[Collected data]

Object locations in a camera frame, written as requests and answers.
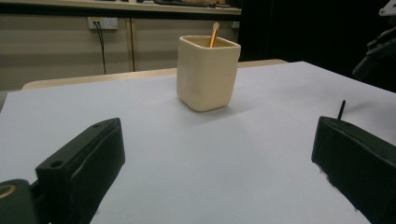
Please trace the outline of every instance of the dark background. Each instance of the dark background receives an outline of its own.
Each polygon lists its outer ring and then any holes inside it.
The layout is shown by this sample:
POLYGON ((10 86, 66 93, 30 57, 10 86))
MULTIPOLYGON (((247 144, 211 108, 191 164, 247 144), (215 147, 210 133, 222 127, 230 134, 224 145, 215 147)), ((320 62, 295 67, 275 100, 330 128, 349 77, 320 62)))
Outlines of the dark background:
MULTIPOLYGON (((351 77, 367 43, 392 26, 379 9, 389 0, 261 0, 243 2, 240 61, 305 61, 351 77)), ((396 92, 396 61, 378 61, 363 82, 396 92)))

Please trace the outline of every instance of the square cup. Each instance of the square cup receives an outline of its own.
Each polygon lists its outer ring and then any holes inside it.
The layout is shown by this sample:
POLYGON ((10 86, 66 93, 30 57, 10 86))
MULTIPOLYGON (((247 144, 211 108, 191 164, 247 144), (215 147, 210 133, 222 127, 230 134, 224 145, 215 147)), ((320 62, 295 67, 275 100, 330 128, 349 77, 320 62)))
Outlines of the square cup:
POLYGON ((182 36, 178 42, 177 96, 195 111, 227 105, 233 95, 241 46, 210 35, 182 36))

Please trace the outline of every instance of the power socket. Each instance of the power socket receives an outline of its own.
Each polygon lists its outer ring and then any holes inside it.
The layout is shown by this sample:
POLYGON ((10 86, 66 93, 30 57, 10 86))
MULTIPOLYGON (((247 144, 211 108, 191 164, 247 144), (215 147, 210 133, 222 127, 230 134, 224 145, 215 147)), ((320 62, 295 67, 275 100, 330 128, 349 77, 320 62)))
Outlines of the power socket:
POLYGON ((94 21, 99 21, 100 27, 103 30, 117 30, 119 28, 119 23, 117 18, 109 18, 109 17, 89 17, 88 25, 91 30, 95 30, 96 26, 93 23, 94 21))

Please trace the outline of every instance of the cable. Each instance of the cable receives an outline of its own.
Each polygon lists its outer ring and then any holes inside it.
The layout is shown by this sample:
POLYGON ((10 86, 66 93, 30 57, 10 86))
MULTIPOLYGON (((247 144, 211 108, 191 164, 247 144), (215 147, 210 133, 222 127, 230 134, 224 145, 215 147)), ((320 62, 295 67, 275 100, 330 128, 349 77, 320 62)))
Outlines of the cable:
POLYGON ((101 27, 99 21, 94 21, 93 24, 96 26, 96 31, 98 32, 98 35, 99 35, 99 41, 100 41, 100 45, 101 45, 101 47, 102 47, 103 68, 104 68, 105 74, 106 74, 105 42, 104 42, 104 40, 103 40, 102 27, 101 27))

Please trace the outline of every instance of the cream ceramic cup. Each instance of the cream ceramic cup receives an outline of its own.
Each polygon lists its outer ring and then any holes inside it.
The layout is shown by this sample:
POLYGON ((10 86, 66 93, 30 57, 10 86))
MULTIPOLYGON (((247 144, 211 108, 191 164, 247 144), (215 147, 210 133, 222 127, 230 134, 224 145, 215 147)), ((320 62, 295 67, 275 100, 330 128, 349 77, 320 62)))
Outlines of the cream ceramic cup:
POLYGON ((178 42, 177 96, 196 111, 227 105, 233 95, 241 46, 216 37, 187 35, 178 42))

Action item: Since the copy must contain no pictures, return only the text of the records, exactly as it stands.

Task result:
Object locations in a camera frame, written as requests and answers.
Please trace the outline of every instance of the dark background. Each instance of the dark background receives an outline of its own.
Each polygon lists its outer ring and then any holes inside it.
The layout is shown by this sample:
POLYGON ((10 86, 66 93, 30 57, 10 86))
MULTIPOLYGON (((247 144, 211 108, 191 164, 247 144), (215 147, 210 133, 222 127, 230 134, 224 145, 215 147)), ((320 62, 295 67, 275 100, 330 128, 349 77, 320 62)))
Outlines of the dark background:
MULTIPOLYGON (((351 77, 367 43, 392 26, 379 9, 389 0, 261 0, 243 2, 240 61, 305 61, 351 77)), ((396 92, 396 61, 378 61, 363 82, 396 92)))

Please trace the outline of every instance of the square cup. Each instance of the square cup receives an outline of its own.
Each polygon lists its outer ring and then any holes inside it.
The layout is shown by this sample:
POLYGON ((10 86, 66 93, 30 57, 10 86))
MULTIPOLYGON (((247 144, 211 108, 191 164, 247 144), (215 147, 210 133, 222 127, 230 134, 224 145, 215 147)), ((320 62, 295 67, 275 100, 330 128, 349 77, 320 62)))
Outlines of the square cup:
POLYGON ((182 36, 178 42, 177 96, 195 111, 227 105, 233 95, 241 46, 210 35, 182 36))

Please trace the outline of every instance of the power socket. Each instance of the power socket receives an outline of its own.
Each polygon lists its outer ring and then any holes inside it.
The layout is shown by this sample:
POLYGON ((10 86, 66 93, 30 57, 10 86))
MULTIPOLYGON (((247 144, 211 108, 191 164, 247 144), (215 147, 210 133, 222 127, 230 134, 224 145, 215 147)), ((320 62, 295 67, 275 100, 330 128, 349 77, 320 62)))
Outlines of the power socket:
POLYGON ((94 21, 99 21, 100 27, 103 30, 117 30, 119 28, 119 23, 117 18, 109 18, 109 17, 89 17, 88 25, 91 30, 95 30, 96 26, 93 23, 94 21))

Please trace the outline of every instance of the cable. Each instance of the cable receives an outline of its own.
Each polygon lists its outer ring and then any holes inside it.
The layout is shown by this sample:
POLYGON ((10 86, 66 93, 30 57, 10 86))
MULTIPOLYGON (((247 144, 211 108, 191 164, 247 144), (215 147, 210 133, 222 127, 230 134, 224 145, 215 147)), ((320 62, 295 67, 275 100, 330 128, 349 77, 320 62)))
Outlines of the cable:
POLYGON ((101 27, 99 21, 94 21, 93 24, 96 26, 96 31, 98 32, 98 35, 99 35, 99 41, 100 41, 100 45, 101 45, 101 47, 102 47, 103 68, 104 68, 105 74, 106 74, 105 42, 104 42, 104 40, 103 40, 102 27, 101 27))

Please trace the outline of every instance of the cream ceramic cup. Each instance of the cream ceramic cup receives an outline of its own.
Each polygon lists its outer ring and then any holes inside it.
The layout is shown by this sample:
POLYGON ((10 86, 66 93, 30 57, 10 86))
MULTIPOLYGON (((247 144, 211 108, 191 164, 247 144), (215 147, 210 133, 222 127, 230 134, 224 145, 215 147)), ((320 62, 295 67, 275 100, 330 128, 349 77, 320 62)))
Outlines of the cream ceramic cup:
POLYGON ((178 42, 177 96, 196 111, 227 105, 233 95, 241 46, 216 37, 187 35, 178 42))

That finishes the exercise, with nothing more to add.